Peil claims that many of the suppliers of UVC LEDs struggle to scale to the high volumes required to unleash a multi-billion-dollar market for this class of device. “[Deep-UV LEDs] need to be produced in hundreds of millions, if not billions of pieces.”

The company’s fab-lite strategy can deliver these volumes. The CrayoNano fab in Taiwan is capable of ramping production to tens of millions of chips – and once that capacity can no longer meet orders, additional production will be provided by several scaling partners, such as SemiLEDs, thanks to the compatibility of the company’s approach with blue-chip MOCVD technology.

“That gives us the possibility to keep cap-ex requirement low, and to diversify the technology,” comments Peil, who reveals that CrayoNano’s long-term ambitions in the semiconductor industry are not limited to LEDs.

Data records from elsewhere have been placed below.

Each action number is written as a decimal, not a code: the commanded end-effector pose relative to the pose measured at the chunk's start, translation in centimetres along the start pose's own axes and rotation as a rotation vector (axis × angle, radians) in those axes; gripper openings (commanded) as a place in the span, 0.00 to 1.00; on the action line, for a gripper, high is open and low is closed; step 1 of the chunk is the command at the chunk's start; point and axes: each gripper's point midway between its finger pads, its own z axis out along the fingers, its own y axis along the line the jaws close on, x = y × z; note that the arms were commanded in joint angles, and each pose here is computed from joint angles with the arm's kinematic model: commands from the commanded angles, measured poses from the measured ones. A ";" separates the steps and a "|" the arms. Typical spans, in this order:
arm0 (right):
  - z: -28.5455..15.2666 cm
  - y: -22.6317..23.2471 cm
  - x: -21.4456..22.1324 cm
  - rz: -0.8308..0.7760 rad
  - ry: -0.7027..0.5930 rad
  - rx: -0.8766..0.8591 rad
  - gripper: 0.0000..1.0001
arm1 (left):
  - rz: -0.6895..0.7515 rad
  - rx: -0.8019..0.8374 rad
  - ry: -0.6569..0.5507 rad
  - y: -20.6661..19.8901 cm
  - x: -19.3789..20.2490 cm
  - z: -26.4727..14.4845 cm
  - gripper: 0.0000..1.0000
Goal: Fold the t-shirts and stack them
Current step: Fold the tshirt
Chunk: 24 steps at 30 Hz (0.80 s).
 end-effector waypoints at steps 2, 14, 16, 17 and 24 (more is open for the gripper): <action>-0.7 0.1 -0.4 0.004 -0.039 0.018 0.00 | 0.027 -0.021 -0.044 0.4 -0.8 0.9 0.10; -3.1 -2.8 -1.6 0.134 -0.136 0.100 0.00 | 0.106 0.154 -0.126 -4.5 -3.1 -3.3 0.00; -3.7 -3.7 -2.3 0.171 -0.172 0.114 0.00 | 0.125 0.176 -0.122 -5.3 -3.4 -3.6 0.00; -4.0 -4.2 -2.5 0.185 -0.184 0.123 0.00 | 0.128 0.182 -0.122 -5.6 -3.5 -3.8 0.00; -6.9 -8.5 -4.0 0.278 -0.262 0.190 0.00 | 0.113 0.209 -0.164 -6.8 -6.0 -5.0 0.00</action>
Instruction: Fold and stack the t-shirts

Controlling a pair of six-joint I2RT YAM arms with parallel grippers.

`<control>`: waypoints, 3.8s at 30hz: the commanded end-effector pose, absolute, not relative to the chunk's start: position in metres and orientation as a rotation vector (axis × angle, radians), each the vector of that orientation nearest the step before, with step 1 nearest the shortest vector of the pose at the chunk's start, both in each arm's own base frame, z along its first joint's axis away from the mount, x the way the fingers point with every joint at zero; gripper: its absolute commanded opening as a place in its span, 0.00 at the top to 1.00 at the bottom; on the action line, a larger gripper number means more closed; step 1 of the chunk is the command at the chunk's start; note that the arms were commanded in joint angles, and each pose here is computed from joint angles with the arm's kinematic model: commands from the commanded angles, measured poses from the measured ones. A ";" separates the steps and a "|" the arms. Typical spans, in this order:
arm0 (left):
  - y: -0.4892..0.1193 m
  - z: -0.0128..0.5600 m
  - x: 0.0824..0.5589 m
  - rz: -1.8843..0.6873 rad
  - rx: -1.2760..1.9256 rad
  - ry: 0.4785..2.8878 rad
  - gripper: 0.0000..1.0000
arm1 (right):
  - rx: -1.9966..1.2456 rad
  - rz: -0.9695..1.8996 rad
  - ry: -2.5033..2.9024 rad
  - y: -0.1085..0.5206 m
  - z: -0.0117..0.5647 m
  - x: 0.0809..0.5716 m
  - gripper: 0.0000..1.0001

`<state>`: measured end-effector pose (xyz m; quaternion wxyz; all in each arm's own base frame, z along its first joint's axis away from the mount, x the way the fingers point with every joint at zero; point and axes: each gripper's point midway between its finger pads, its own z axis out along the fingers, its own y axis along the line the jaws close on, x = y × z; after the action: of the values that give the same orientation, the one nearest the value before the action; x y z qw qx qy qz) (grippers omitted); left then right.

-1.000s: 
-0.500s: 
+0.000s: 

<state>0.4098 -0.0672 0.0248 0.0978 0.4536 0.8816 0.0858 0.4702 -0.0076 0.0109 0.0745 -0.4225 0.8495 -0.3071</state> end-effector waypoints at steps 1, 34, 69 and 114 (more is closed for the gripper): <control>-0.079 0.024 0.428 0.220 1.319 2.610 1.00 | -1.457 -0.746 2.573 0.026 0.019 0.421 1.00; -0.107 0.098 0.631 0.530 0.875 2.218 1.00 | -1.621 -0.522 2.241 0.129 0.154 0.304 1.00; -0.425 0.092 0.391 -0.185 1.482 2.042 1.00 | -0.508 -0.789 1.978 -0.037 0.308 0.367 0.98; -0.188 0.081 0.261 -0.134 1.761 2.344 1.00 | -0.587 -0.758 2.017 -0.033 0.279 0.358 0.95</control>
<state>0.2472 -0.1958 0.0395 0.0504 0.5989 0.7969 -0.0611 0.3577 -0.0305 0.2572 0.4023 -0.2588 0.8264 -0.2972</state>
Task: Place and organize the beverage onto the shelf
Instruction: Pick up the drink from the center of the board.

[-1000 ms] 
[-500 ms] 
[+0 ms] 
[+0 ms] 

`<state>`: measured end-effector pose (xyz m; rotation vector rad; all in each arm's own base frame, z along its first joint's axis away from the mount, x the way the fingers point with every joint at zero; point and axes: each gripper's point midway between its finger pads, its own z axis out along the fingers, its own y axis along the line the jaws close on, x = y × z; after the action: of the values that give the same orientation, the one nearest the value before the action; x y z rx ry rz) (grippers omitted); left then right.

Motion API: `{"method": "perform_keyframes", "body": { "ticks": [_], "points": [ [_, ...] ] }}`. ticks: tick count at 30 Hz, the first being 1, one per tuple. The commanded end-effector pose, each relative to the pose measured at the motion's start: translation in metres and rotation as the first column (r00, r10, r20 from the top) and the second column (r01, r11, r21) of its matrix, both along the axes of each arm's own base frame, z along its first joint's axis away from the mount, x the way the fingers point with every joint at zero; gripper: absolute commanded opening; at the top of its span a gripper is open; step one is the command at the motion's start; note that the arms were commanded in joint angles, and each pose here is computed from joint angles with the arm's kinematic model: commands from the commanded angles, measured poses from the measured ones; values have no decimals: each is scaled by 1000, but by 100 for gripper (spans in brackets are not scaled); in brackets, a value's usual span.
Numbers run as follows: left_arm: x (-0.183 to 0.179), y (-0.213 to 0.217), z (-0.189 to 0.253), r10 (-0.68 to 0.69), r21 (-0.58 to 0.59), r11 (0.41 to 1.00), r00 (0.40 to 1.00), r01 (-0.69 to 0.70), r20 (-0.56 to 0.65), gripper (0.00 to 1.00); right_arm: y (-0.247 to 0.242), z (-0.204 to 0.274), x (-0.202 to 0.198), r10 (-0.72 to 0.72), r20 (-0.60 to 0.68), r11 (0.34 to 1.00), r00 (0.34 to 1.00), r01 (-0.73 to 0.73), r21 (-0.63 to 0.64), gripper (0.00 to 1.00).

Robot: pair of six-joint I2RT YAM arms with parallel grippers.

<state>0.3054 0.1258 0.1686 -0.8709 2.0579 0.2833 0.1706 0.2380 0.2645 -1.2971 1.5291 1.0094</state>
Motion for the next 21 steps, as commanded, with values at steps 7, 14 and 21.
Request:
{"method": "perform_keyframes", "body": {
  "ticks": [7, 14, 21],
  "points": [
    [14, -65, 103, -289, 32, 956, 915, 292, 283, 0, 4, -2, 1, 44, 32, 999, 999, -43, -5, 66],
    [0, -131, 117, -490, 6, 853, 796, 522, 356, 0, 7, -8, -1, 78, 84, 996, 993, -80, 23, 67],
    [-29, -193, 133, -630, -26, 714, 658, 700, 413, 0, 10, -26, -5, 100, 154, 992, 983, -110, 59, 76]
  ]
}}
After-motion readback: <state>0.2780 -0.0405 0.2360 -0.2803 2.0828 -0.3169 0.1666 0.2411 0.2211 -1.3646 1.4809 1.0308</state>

CN technology wafer 171022

By sharing the technology used to manufacture blue GaN-based LEDs, CrayoNano can ramp to very high volumes with scaling partners.

Covid’s legacy
A capability to kill the Covid-19 virus fuelled tremendous interest in the deep-UV LED during the height of the pandemic, and spurred rocketing sales.

“Covid was a trigger, not only indicating the need for new technology, but also the requirements for standardisation, to make this a good solution for health applications,” remarks Peil.

While we may be transitioning to a world where we live with Covid, new pandemics could emerge, where deep-UV LEDs could have a role to play, including those associated with livestock.

Peil sees the water purification market as an opportunity for fast growth in UVC LED sales. While mercury lamps have a higher efficiency than UVC LEDs – it’s typically 15 percent, rather than up to 5 percent – their bulkiness hampers incorporation in systems for purifying tap water at its point of use. With UVC LEDs delivering high energy densities, emission can be efficiently directed to where it’s needed to provide disinfection, leading to a higher efficiency at the system level.

Local purification of tap water with a deep-UV LED is very attractive, argues Peil. “If we can avoid chlorine utilisation, the taste is better. For example, you will see application in soft drinks mixers at home.”

There’s also the opportunity for grey water re-use. This is already being implemented in Japan, a nation with much resource awareness.

Another resource, currently at the forefront of the minds of many, is energy. Traditionally, thermal processes are used for disinfection, but the high electricity bills now being faced in many countries could drive a switch to deep-UV LEDs.

This is but another example of the many market opportunities for CrayoNano, which will grow shipments of deep-UV LEDs with a fab-lite model that has no constraints over capacity.